Pintu ruangan terbuka, Rio masuk di susul Kalana, Alges, dan Celindia di barisan terakhir. Wanita yang awalnya terlihat mengobrol dengan Keindra, mengalihkan pandangannya. 

"Rio," panggil Amara dengan lirih. 

"Iya, Tante?" 

"Bagaimana kabarmu dan keluarga?" 

Rio tertawa kecil. "Bukannya seharusnya Saya yang bertanya begitu?" 

Amara tersenyum. 

"Bagaimana kabar Tante?" tanya Kalana dengan mendekatkan diri kepada Amara. 

"Ya ... seperti yang Kamu lihat," ujar Amara santai. 

"Ini ... Alges?" tanya Amara dengan mata menatap ke arah Alges. 

Alges maju selangkah lalu menyalimi tangan Amara, Kalana lalu menjawab pertanyaan Amara. 

"Iya, Tante." 

"Udah gede ya, rasanya baru kemarin Oma lihat Kamu lari-larian." Alges mengusap belakang lehernya dengan canggung. 

Amara lalu menatap Rio. "Mana Anak Kamu yang terakhir?" 

Celindia yang menunduk dan bersembunyi di belakang tubuh Alges hanya diam, tidak mengeluarkan suara sedikit pun. Lalu Ia merasakan dorongan di pundaknya, gadis itu membuka mata dan tidak mendapati Alges di depannya. 

Ia tersenyum canggung ke arah Amara, Amara tersenyum menatap calon cucu menantunya. 

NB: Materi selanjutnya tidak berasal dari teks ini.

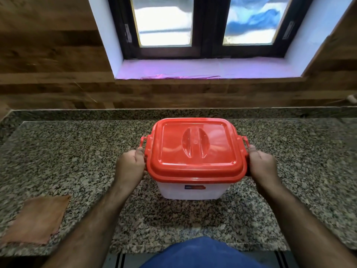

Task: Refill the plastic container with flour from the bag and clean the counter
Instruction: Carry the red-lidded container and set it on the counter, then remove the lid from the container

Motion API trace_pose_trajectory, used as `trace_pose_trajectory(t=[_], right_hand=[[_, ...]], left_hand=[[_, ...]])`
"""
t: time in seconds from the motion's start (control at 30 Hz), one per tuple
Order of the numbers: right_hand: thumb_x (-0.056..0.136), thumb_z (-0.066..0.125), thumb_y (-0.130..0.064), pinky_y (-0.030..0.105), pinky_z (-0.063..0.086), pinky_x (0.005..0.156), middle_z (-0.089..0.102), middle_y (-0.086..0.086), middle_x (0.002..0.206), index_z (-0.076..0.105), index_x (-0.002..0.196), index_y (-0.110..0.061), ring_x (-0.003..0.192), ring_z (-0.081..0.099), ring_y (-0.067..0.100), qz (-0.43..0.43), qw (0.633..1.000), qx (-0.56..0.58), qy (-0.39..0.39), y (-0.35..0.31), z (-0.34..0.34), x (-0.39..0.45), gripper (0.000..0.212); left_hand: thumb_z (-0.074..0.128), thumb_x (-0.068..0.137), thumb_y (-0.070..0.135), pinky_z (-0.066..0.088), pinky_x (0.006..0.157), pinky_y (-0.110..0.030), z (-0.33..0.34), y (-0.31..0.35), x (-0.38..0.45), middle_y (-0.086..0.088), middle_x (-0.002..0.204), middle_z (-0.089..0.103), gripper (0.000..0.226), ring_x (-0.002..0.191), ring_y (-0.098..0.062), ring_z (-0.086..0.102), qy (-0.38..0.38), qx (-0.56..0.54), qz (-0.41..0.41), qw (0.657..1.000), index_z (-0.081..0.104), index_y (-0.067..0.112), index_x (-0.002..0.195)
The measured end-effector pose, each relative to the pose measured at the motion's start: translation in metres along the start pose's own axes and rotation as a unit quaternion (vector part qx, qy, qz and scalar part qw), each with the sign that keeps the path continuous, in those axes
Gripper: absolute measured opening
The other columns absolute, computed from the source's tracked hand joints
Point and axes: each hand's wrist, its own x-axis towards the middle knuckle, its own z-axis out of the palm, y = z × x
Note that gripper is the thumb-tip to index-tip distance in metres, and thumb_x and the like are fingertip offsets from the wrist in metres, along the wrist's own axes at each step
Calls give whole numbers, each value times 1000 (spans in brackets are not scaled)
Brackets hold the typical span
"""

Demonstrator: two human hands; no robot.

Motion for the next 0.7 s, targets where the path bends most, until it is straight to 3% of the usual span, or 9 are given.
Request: trace_pose_trajectory(t=[0.1, 0.2, 0.27, 0.33, 0.4, 0.47, 0.57, 0.63, 0.7], right_hand=[[112, 47, -42, 45, 66, 69, 79, 19, 87, 74, 97, 0, 78, 79, 33, 97, 991, 93, -22, 2, 3, -3, 53], [111, 47, -43, 45, 64, 70, 77, 11, 79, 73, 100, -6, 73, 74, 29, 155, 973, 169, -17, 4, 8, -2, 47], [110, 49, -36, 47, 65, 73, 77, 14, 88, 74, 104, -6, 77, 75, 31, 197, 960, 195, -43, 8, 10, 2, 40], [105, 59, -28, 54, 65, 86, 78, 22, 108, 77, 110, -2, 97, 77, 42, 224, 951, 182, -108, 12, 10, 2, 33], [102, 64, -33, 49, 61, 88, 78, 24, 108, 77, 105, -1, 94, 74, 39, 217, 958, 124, -141, 12, 7, -2, 34], [108, 56, -43, 46, 62, 87, 78, 16, 103, 73, 102, -5, 91, 72, 32, 178, 977, 78, -83, 4, 5, -2, 42], [106, 43, -63, 55, 61, 91, 78, 8, 104, 73, 104, -15, 97, 75, 29, 88, 996, 28, 2, -24, 0, -7, 56], [100, 51, -70, 51, 63, 84, 79, 6, 97, 74, 98, -14, 89, 76, 26, 53, 998, 3, -26, -45, -1, -11, 60], [87, 72, -69, 49, 67, 76, 79, 6, 93, 72, 97, -13, 82, 79, 24, 42, 997, -44, -57, -55, -1, -9, 57]], left_hand=[[50, 113, 37, 50, 52, -34, 8, -18, -5, -1, 59, 63, 46, 51, -17, 57, -64, -227, -167, 957, 67, 9, 81], [61, 107, 41, 47, 52, -34, 16, -27, -11, 0, 60, 60, 43, 50, -14, 52, -104, -295, -254, 915, 68, 10, 80], [62, 107, 44, 47, 53, -34, 17, -29, -13, 1, 59, 60, 43, 52, -14, 51, -121, -308, -274, 903, 70, 9, 83], [62, 106, 47, 47, 55, -35, 15, -30, -13, 1, 61, 60, 44, 53, -14, 50, -120, -305, -270, 905, 70, 7, 89], [62, 105, 48, 47, 54, -34, 13, -30, -13, 1, 66, 63, 44, 55, -14, 51, -104, -291, -249, 918, 71, 6, 97], [55, 109, 46, 48, 55, -32, 11, -25, -15, 1, 72, 66, 42, 59, -14, 52, -73, -266, -218, 936, 71, 7, 105], [49, 112, 42, 54, 68, -36, 7, -8, -18, 1, 82, 74, 34, 71, -17, 63, -21, -241, -153, 958, 72, 17, 111], [48, 112, 45, 59, 75, -38, 3, 6, -20, -5, 90, 81, 35, 82, -21, 75, -24, -246, -126, 961, 73, 21, 107], [46, 114, 43, 58, 70, -32, 2, 19, -23, -9, 90, 81, 37, 82, -20, 77, -36, -250, -119, 960, 71, 21, 100]])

"Sini sayang," Kalana menyingkir agar Anaknya lebih leluasa untuk mendekati Amara. 

Celindia menyalimi tangan Amara yang sudah berkerut karena umur, "Cantik sekali." puji Amara membuat Celindia tersenyum canggung. 

"Makasih Oma." 

"Kamu udah dengar dari Keindra, kan?" 

Celindia terdiam. 

Ia mengerti maksud pertanyaan Amara. 

"Soal pernikahan Kalian," lanjut Amara menatap lamat Celindia.